• _THE PROBLEM_
Drop the pictures and repeat the remaining data exactly.

DATA Start Marker

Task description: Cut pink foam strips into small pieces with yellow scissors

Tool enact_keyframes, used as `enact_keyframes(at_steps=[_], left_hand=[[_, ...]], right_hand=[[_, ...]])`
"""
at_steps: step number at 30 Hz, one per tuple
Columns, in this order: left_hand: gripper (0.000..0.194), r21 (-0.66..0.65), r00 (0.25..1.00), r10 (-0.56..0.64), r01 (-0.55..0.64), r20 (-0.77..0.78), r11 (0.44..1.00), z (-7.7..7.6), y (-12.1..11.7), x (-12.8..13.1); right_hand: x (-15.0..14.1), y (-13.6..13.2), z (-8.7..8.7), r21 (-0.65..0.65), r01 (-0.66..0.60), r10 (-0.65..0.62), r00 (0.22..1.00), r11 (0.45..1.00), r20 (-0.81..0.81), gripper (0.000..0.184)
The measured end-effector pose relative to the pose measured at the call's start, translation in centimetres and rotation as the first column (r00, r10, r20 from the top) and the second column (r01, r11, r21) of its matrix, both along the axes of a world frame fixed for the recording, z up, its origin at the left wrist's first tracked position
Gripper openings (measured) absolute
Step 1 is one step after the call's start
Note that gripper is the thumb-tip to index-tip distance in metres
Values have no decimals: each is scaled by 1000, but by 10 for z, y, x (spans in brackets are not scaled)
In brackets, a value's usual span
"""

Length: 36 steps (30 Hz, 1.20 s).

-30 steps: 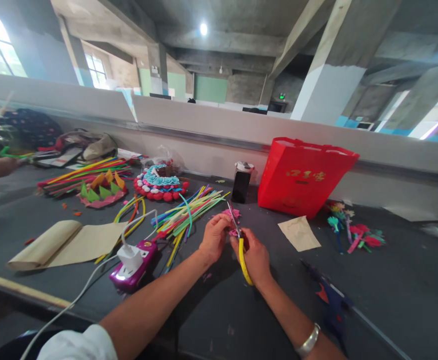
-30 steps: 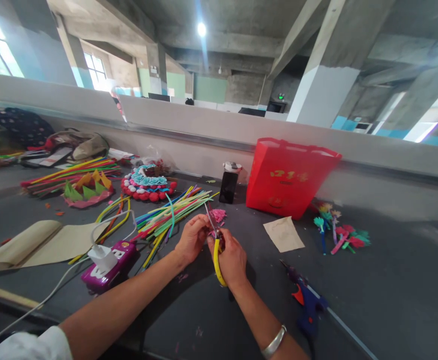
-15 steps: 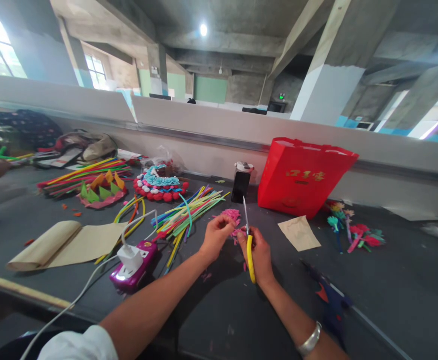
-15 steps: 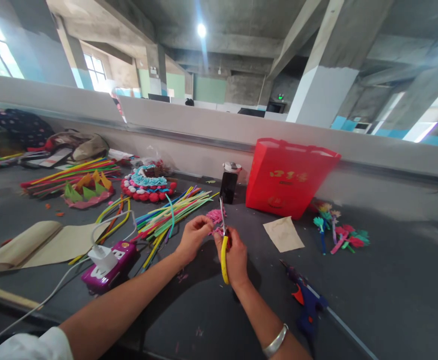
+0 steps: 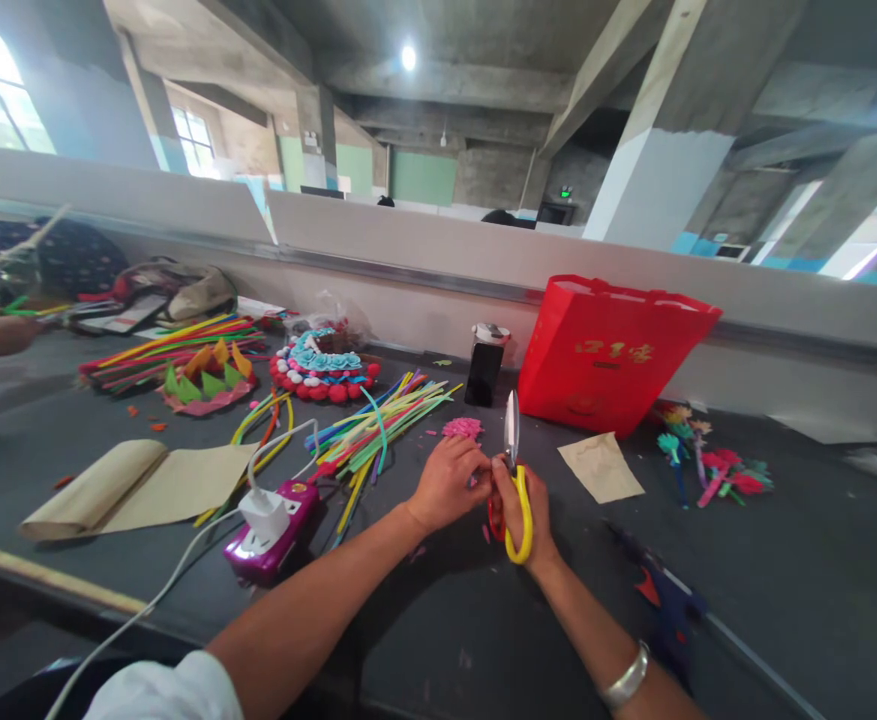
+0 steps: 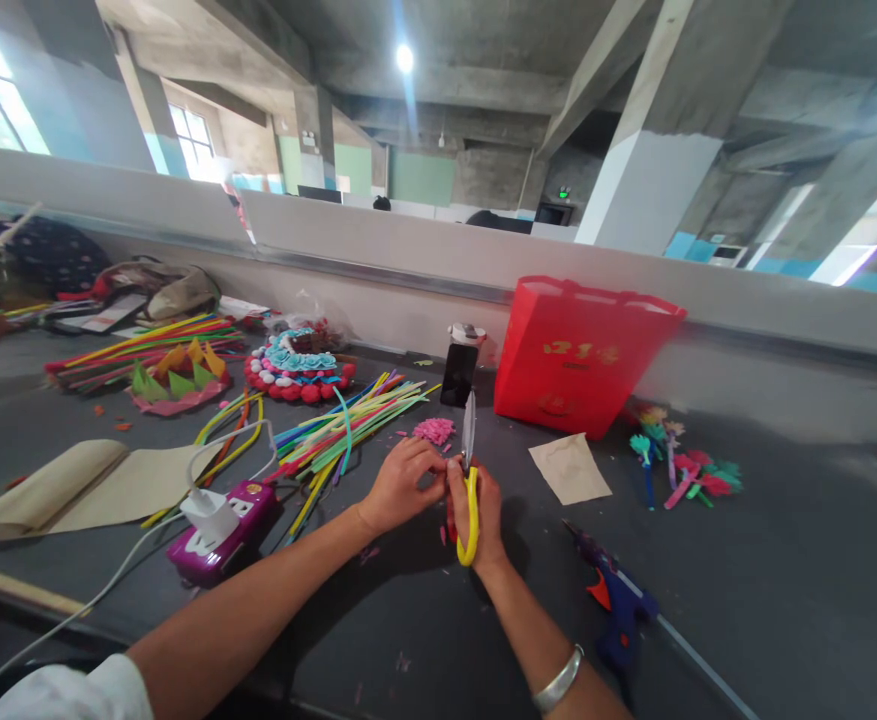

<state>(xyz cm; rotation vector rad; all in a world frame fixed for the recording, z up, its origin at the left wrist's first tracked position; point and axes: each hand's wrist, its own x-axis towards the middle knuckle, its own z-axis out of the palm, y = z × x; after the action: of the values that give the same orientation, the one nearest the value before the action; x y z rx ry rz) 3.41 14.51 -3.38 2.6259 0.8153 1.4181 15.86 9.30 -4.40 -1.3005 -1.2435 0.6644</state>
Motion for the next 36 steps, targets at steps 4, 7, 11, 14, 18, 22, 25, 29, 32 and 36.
enact_keyframes(at_steps=[4,7,11,14,18,22,25,29,32,36], left_hand=[[11,104,983,86,-70,-162,992,0,-2,0],[15,159,962,131,-94,-241,983,2,-4,0],[17,189,944,169,-118,-283,975,5,-6,0],[16,194,937,180,-124,-301,973,6,-6,0],[18,175,935,157,-105,-316,979,5,-6,0],[17,160,934,161,-114,-320,981,6,-6,0],[17,176,931,176,-123,-321,977,9,-7,-1],[19,180,936,159,-106,-314,978,9,-9,0],[14,62,969,112,-100,-221,993,6,-8,2],[6,-408,985,30,42,170,912,0,-1,2]], right_hand=[[4,4,-4,-9,20,-20,1000,1000,-16,44],[5,6,-6,-27,19,-20,999,999,-38,45],[5,6,-6,-55,-6,1,996,998,-88,46],[4,6,-5,-55,-22,16,993,998,-113,45],[3,5,-4,-53,-38,31,991,998,-132,44],[4,6,-6,-48,-43,35,989,998,-141,44],[4,7,-7,-48,-38,30,988,998,-151,44],[5,7,-5,-48,-51,42,986,998,-159,44],[4,7,-5,-51,-63,53,983,997,-175,44],[3,6,-6,-53,-73,61,977,996,-203,42]])
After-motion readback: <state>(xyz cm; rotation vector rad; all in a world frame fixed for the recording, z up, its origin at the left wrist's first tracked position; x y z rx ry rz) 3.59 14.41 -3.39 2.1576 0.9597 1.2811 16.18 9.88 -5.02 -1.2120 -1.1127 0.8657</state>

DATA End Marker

• _RESULT FOR THIS EXERCISE_
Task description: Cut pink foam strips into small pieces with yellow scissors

Tool enact_keyframes, used as `enact_keyframes(at_steps=[_], left_hand=[[_, ...]], right_hand=[[_, ...]])`
"""
at_steps: step number at 30 Hz, one per tuple
Columns, in this order: left_hand: gripper (0.000..0.194), r21 (-0.66..0.65), r00 (0.25..1.00), r10 (-0.56..0.64), r01 (-0.55..0.64), r20 (-0.77..0.78), r11 (0.44..1.00), z (-7.7..7.6), y (-12.1..11.7), x (-12.8..13.1); right_hand: x (-15.0..14.1), y (-13.6..13.2), z (-8.7..8.7), r21 (-0.65..0.65), r01 (-0.66..0.60), r10 (-0.65..0.62), r00 (0.22..1.00), r11 (0.45..1.00), r20 (-0.81..0.81), gripper (0.000..0.184)
The measured end-effector pose relative to the pose measured at the call's start, translation in centimetres and rotation as the first column (r00, r10, r20 from the top) and the second column (r01, r11, r21) of its matrix, both along the axes of a world frame fixed for the recording, z up, its origin at the left wrist's first tracked position
Gripper openings (measured) absolute
Step 1 is one step after the call's start
Note that gripper is the thumb-tip to index-tip distance in metres
Values have no decimals: each is scaled by 1000, but by 10 for z, y, x (spans in brackets are not scaled)
In brackets, a value's usual span
"""

Length: 36 steps (30 Hz, 1.20 s).

-30 steps: 
-30 steps: 
-15 steps: 
-15 steps: 
+0 steps: 
+0 steps: 

<state>(xyz cm; rotation vector rad; all in a world frame fixed for the recording, z up, its origin at the left wrist's first tracked position; point and axes: each hand's wrist, its own x-axis towards the middle knuckle, its own z-axis out of the palm, y = z × x; after the action: of the values that give the same orientation, the one nearest the value before the action; x y z rx ry rz) 3.41 14.51 -3.38 2.6259 0.8153 1.4181 15.86 9.30 -4.40 -1.3005 -1.2435 0.6644</state>
Motion for the next 36 steps, targets at steps 4, 7, 11, 14, 18, 22, 25, 29, 32 and 36.
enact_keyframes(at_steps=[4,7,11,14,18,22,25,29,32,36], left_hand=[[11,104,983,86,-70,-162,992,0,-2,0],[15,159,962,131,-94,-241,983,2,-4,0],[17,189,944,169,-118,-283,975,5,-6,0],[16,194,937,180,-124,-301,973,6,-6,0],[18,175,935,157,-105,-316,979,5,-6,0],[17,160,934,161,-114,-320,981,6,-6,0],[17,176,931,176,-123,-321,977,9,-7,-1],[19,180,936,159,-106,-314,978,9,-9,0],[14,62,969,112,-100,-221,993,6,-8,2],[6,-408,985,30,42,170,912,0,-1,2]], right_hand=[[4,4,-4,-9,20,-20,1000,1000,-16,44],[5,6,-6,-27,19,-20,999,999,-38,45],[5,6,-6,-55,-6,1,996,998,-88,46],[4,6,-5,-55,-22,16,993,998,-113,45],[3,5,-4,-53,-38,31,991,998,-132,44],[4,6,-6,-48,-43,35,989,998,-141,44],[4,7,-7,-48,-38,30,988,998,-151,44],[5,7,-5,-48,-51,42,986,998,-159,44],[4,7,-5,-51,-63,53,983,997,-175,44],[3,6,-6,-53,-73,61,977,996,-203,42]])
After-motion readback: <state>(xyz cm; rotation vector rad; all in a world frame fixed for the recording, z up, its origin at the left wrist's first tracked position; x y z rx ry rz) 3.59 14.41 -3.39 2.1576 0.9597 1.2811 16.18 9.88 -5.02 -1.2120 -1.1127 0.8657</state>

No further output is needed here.